Take, for example, the development in understanding of very small particles of matter. The atom was first understood in the modern scientific sense in the early 1800s: though it was talked about as early as the 5th century BC by Greek philosophers. Electrons were discovered in 1897 (within the lifetime of my two grandfathers), and the nucleus in 1909. Quantum mechanics came along in 1922, and the uncertainty principle in 1927. Then it was learned in 1964 (by which time I was already in school) that even smaller particles, called quarks, exist.
Likewise, the understanding of living things developed, too. Cells were discovered in 1665, and cell theory in 1839. DNA was discovered in 1869 and its molecular structure identified in 1953, etc. This biological understanding is undergoing constant development as well. It’s an imperfect analogy but the point is that knowledge grows through time, without necessarily being self-contradictory. That’s how trinitarianism is in theology. But it was in the Bible from the start. I summed up the evidence concisely in one 1000-word article: 50 Biblical Evidences for the Holy Trinity. I would even go so far as to say that the New Testament doctrine of God would become nonsensical, relentlessly self-contradictory gibberish, if not interpreted in a trinitarian fashion.
[The Trinity] is the claim that the one entity we call God comprises three persons. That is no more illogical than saying that one geometrical figure which we call a triangle is comprised of three angles. Three angles in one figure. Three persons in one being.

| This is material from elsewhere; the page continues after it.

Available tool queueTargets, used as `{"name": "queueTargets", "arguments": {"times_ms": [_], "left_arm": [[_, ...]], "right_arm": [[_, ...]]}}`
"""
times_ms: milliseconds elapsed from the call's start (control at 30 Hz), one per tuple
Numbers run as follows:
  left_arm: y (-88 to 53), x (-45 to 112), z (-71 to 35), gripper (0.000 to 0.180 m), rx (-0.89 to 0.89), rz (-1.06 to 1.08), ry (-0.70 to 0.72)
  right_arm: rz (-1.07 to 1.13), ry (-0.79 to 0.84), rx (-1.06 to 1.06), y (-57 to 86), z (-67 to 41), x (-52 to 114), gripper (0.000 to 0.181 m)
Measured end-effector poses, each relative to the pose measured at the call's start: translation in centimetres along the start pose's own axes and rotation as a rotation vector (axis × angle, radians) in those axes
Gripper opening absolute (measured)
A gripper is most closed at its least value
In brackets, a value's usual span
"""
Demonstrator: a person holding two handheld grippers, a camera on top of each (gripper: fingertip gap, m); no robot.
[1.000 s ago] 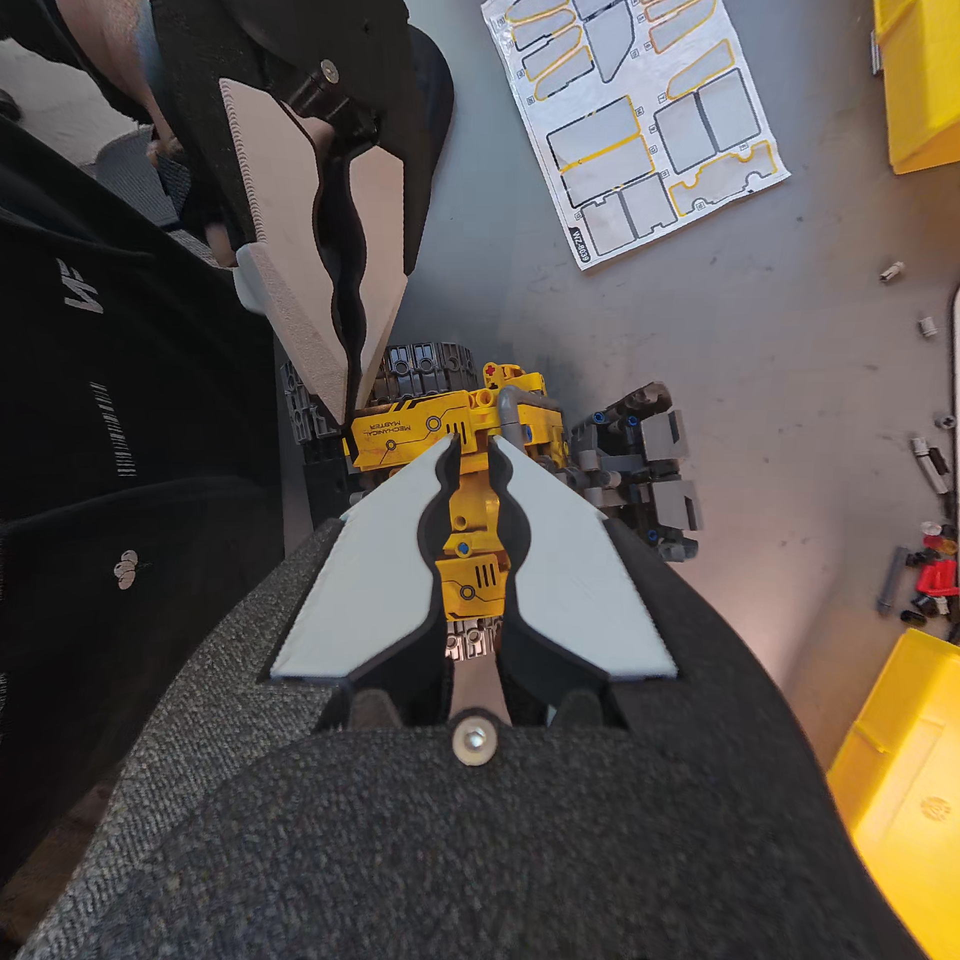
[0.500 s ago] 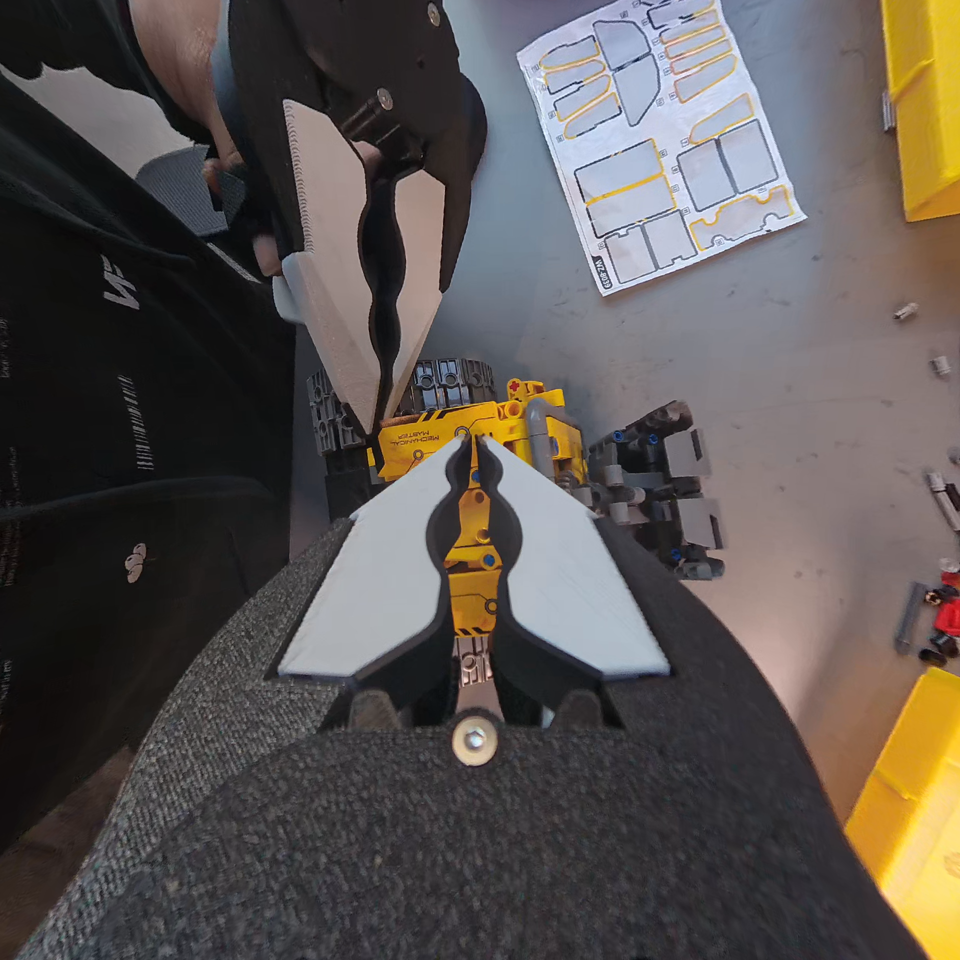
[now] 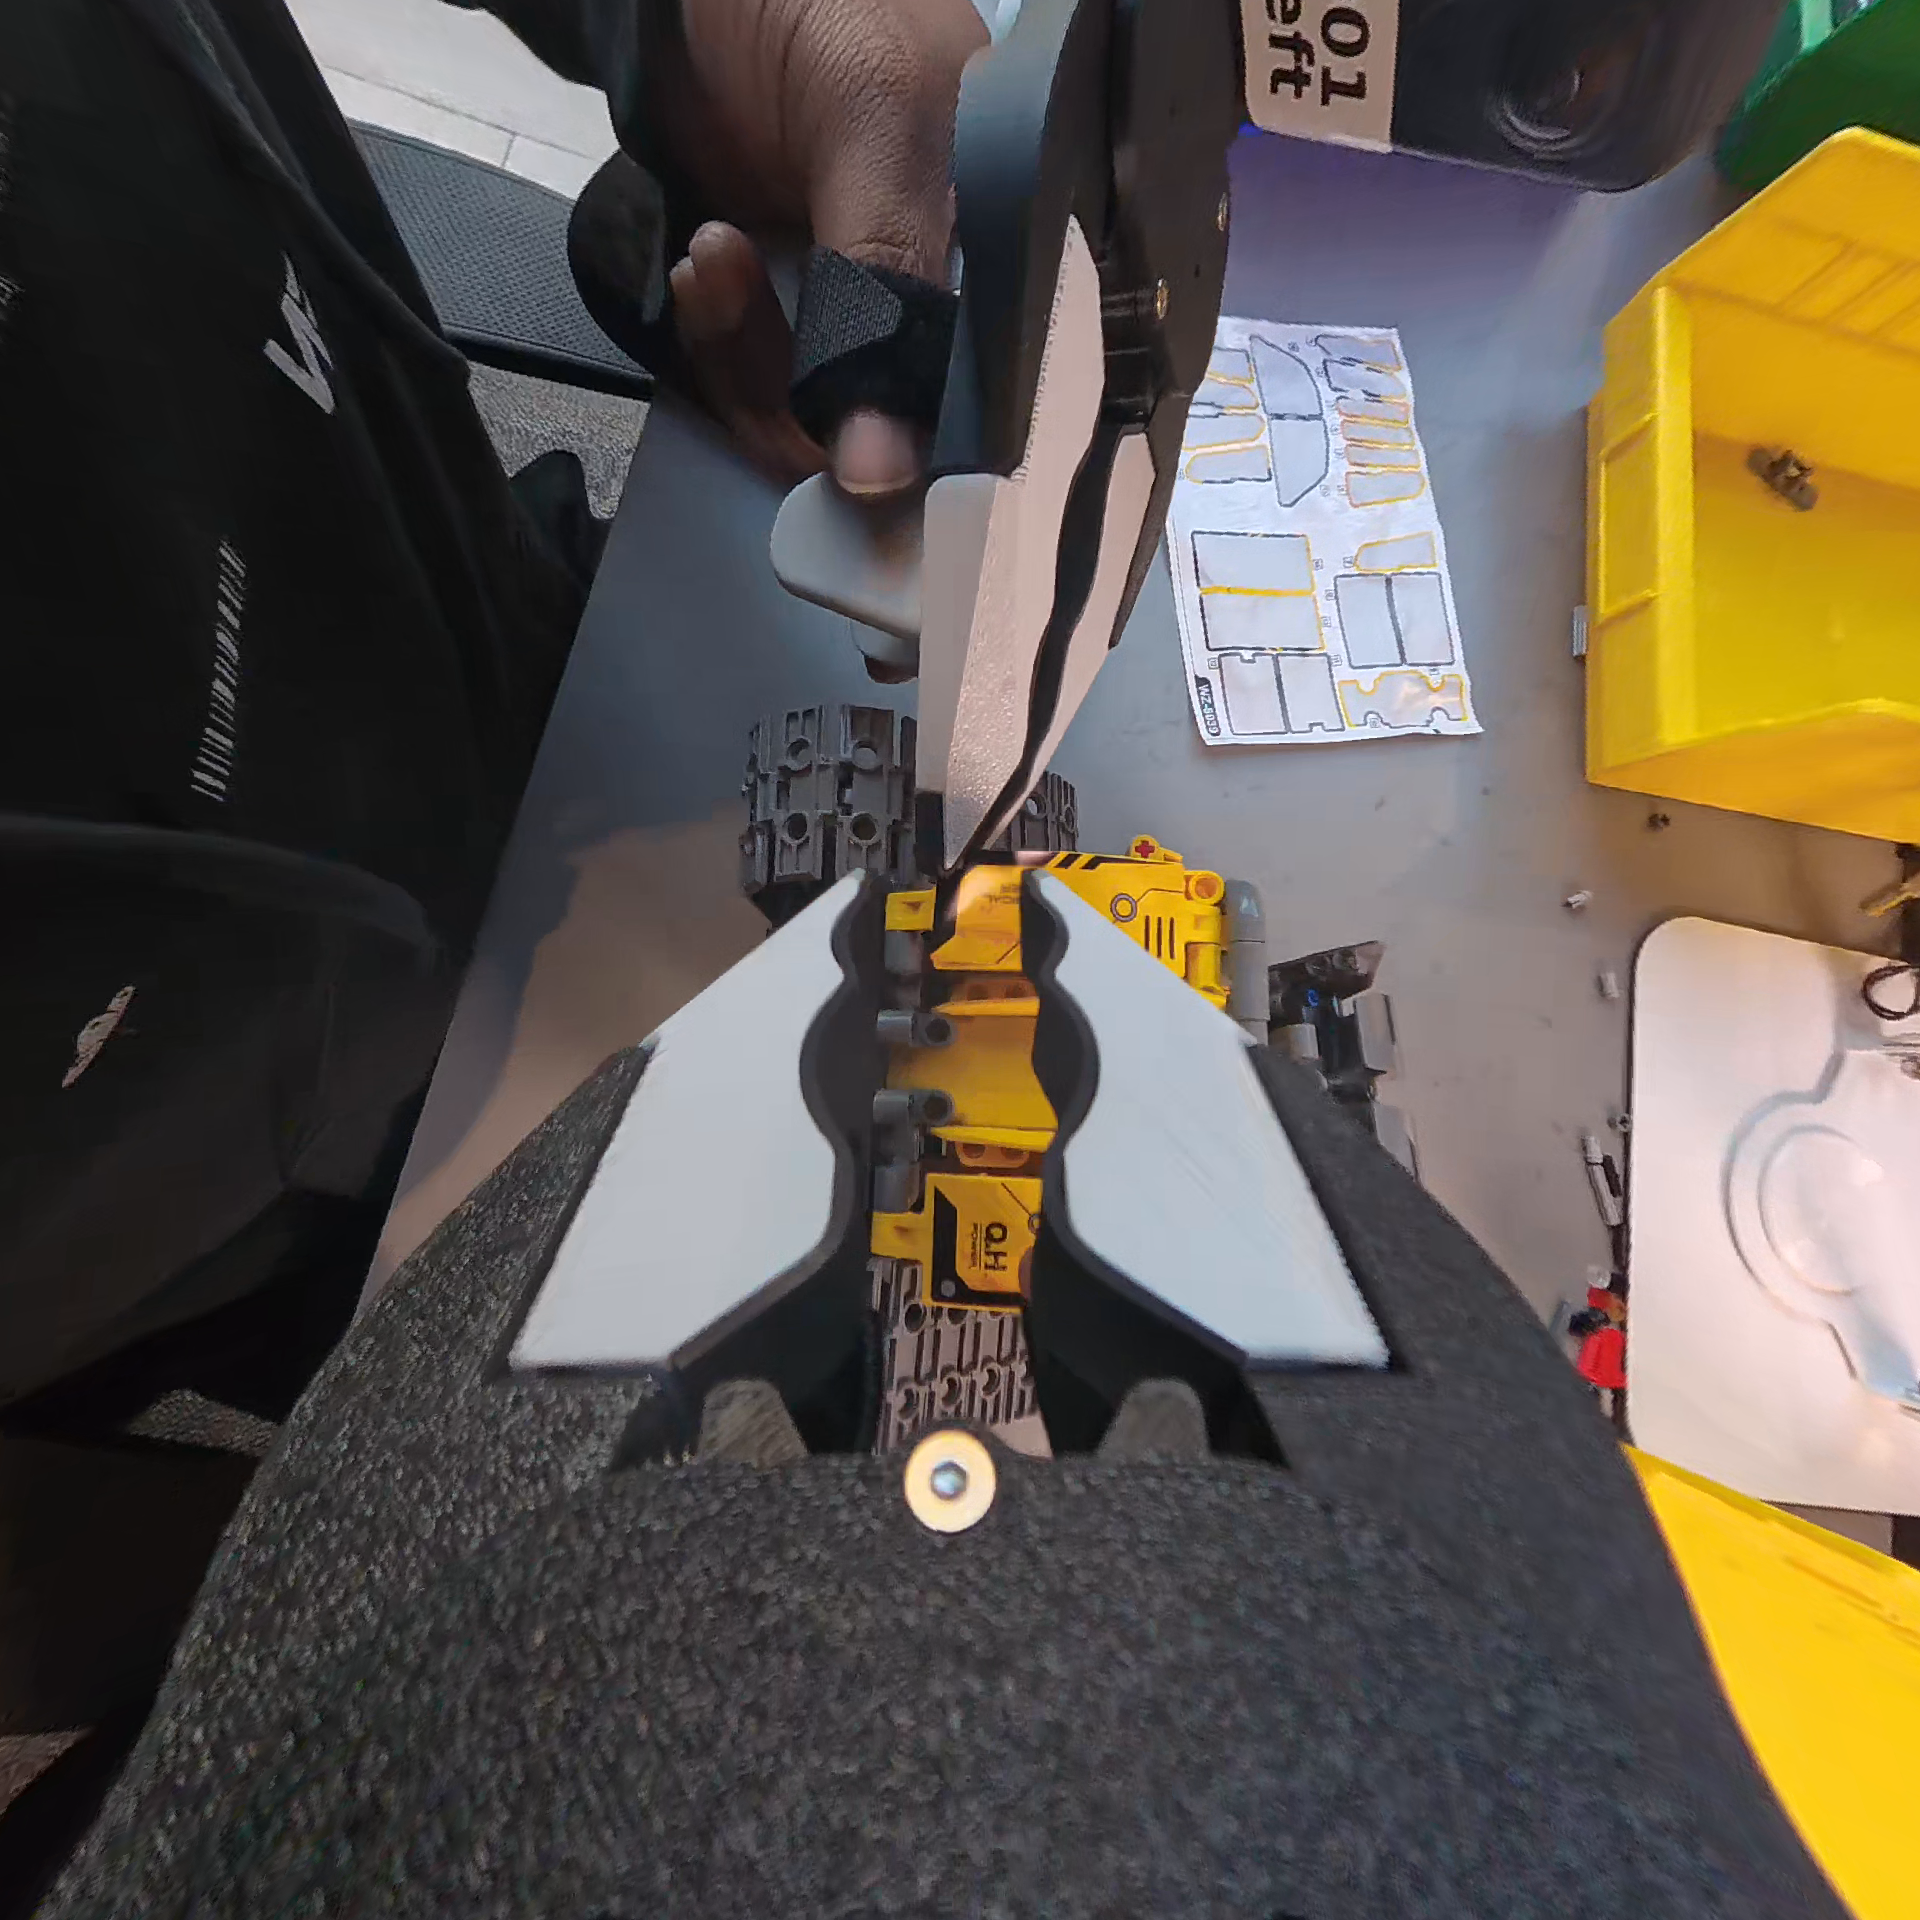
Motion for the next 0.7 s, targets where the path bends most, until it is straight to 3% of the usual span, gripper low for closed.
{"name": "queueTargets", "arguments": {"times_ms": [267,467,700], "left_arm": [[1.5,-0.3,0.4,0.023,0.071,0.015,-0.055],[1.5,-3.5,-0.1,0.027,0.245,-0.164,0.003],[0.1,-3.0,1.0,0.043,0.350,-0.173,-0.005]], "right_arm": [[0.003,-0.066,-0.044,-0.2,-0.1,0.5,0.028],[-0.001,-0.091,-0.135,-0.9,0.0,0.3,0.016],[0.004,-0.003,0.071,0.6,-1.1,0.4,0.000]]}}
Point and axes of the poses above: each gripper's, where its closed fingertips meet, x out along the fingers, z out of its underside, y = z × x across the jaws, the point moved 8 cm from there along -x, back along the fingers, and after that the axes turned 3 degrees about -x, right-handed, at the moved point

Yes, a triangle is composed of three angles, but no, that is not a parallel to the Trinity. In fact, that commits the heresy called Partialism, the declaration that God is composed of three parts that make a whole. Other popular analogies that are also heretical for the same reason compare God to an egg (shell + white + yolk = egg) or to time (past + present + future = time) or to music (three notes make a chord).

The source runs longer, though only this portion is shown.